MANAMA // Organisers of the Bahrain Grand Prix have for several weeks now proclaimed they are ready to welcome Formula One's travelling circus and they are proving true to their word as the F1 fraternity coasts through the kingdom's international airport.
Yet only a few miles away, media accustomed to writing about tyre compounds have instead found themselves focusing on the unrest.
Those travelling to the Gulf nation ahead of the fourth round of the world championship this weekend have, despite fears of a crackdown on the media, negotiated the airport with relative ease.
Special pre-arranged grand prix visas have ensured quick customs processing, while the busy, poster-laden road between the arrivals lounge and the capital, Manama, has proved busy but not a problem.
The 24 drivers, the majority of whom stopped in the UAE on route, have been trickling in since Monday, while the cars arrived on Tuesday.
Engineers are busy setting up the garages ahead of Friday's opening practice session, which will be the first time the F1 machines have taken to the track at Sakhir International Circuit in more than two years.
Last season's race was cancelled due to violence in the country and, as has been widely reported, the problems facing the controversial race lie not in the capital, but further afield.
In rural villages protests have gone on much like they have for the past 14 months. The primary difference is that now the protesters have a tangible international audience.
British motorsports journalists who arrived immediately after Sunday's Chinese Grand Prix have reported from marches and more are planned for Saturday and Sunday.
Last night, security forces fired stun grenades at protesters during a cultural exhibition for the grand prix, while earlier in the day dozens of people confronted the kingdom's crown prince in a neighbourhood known to be an opposition stronghold.
Nabeel Rajab, the leader of the Bahrain Centre for Human Rights, last night moved to assure Formula One staff will not be targeted this weekend.

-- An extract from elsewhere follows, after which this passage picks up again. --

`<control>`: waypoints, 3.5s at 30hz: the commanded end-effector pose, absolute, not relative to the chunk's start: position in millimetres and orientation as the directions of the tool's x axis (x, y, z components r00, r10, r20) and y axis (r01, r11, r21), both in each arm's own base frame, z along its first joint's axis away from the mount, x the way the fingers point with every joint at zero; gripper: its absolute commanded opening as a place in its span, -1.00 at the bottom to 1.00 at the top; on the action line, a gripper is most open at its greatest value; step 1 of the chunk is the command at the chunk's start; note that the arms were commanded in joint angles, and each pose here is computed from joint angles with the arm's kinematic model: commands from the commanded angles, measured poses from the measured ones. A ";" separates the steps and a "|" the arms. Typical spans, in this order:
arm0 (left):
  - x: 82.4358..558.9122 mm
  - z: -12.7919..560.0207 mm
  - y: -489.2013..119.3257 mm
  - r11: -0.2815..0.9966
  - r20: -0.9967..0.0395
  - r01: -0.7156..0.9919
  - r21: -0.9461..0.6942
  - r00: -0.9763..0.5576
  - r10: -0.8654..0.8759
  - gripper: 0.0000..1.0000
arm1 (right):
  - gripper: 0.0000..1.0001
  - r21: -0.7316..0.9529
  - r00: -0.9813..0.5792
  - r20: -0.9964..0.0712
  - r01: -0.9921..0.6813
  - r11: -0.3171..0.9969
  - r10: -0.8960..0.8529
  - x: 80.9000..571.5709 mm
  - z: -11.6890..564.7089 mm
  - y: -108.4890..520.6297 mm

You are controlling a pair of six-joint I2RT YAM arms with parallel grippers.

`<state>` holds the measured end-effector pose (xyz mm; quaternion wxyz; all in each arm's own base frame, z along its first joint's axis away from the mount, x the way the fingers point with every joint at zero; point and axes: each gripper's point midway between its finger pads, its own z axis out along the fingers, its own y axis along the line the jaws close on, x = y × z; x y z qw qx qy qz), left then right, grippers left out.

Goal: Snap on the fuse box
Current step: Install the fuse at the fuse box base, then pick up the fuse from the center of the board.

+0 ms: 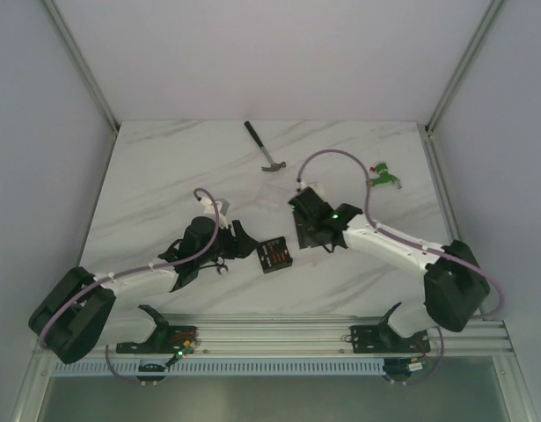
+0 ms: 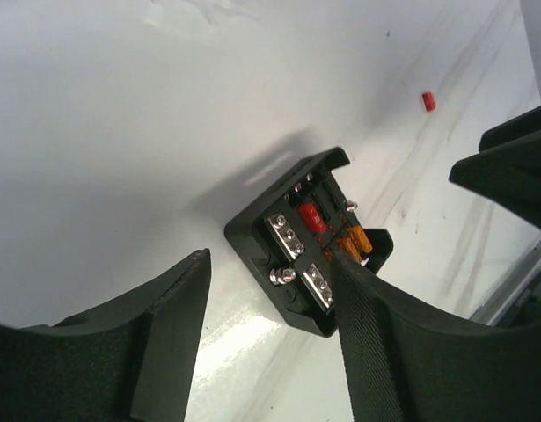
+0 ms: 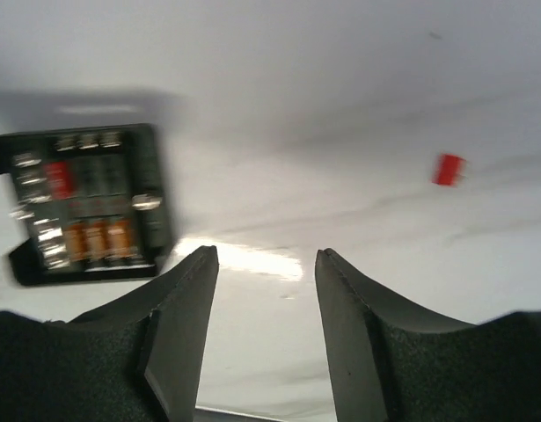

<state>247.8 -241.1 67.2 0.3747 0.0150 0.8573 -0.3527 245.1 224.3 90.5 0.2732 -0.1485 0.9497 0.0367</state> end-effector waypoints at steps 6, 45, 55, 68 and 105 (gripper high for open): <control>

"Nobody will harm anybody, no one in a Formula One team, nobody," he said.
"Yes, they are angry at the sport, but it's not personal, it's about politics."

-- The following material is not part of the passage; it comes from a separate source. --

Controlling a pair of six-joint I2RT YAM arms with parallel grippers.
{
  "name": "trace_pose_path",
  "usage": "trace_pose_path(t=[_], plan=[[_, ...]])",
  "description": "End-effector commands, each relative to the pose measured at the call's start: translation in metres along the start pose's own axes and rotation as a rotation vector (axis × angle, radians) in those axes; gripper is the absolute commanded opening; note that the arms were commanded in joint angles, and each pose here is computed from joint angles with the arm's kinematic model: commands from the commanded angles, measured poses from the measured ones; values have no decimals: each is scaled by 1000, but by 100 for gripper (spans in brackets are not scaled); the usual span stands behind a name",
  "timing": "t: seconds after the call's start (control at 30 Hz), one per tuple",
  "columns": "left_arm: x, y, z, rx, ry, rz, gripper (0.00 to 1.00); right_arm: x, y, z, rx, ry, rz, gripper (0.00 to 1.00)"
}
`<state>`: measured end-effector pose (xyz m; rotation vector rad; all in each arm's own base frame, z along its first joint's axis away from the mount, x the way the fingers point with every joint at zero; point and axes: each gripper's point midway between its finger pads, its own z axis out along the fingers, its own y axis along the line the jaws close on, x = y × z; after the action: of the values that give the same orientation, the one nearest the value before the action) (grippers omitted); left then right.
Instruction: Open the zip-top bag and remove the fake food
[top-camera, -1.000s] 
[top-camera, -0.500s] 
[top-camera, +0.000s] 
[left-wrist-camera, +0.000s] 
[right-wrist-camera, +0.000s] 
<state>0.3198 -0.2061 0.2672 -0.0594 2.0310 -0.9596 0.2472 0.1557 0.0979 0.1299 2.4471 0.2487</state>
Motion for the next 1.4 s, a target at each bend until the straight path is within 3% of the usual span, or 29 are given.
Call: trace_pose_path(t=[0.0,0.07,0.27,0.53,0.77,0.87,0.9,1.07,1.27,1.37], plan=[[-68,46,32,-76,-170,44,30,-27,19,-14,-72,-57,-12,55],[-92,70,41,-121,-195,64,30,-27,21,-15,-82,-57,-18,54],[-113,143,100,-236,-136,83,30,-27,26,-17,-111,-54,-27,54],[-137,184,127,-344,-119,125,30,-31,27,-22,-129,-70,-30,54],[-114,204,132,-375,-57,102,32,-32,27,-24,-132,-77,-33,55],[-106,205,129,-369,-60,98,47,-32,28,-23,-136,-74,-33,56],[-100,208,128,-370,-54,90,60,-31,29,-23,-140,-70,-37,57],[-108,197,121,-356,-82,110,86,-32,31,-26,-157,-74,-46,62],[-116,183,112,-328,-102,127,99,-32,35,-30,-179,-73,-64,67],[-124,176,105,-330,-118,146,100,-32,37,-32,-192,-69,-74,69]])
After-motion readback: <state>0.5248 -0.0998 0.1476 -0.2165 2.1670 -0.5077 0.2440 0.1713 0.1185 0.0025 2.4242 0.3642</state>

Button, when asked whether he had any safety concerns this weekend, issued a firm: "No".
He added: "I trust in the FIA that they know all the information - I don't personally - so we have to trust in their decision.
"I don't think they will ever want to put us at risk. They do a lot on safety for drivers, in terms of the circuits and the cars and what have you, and that's a priority for them.
"So I believe in the FIA's decision.
"If everything is straightforward and nothing happens, it's not even going to be in the back of my mind at all."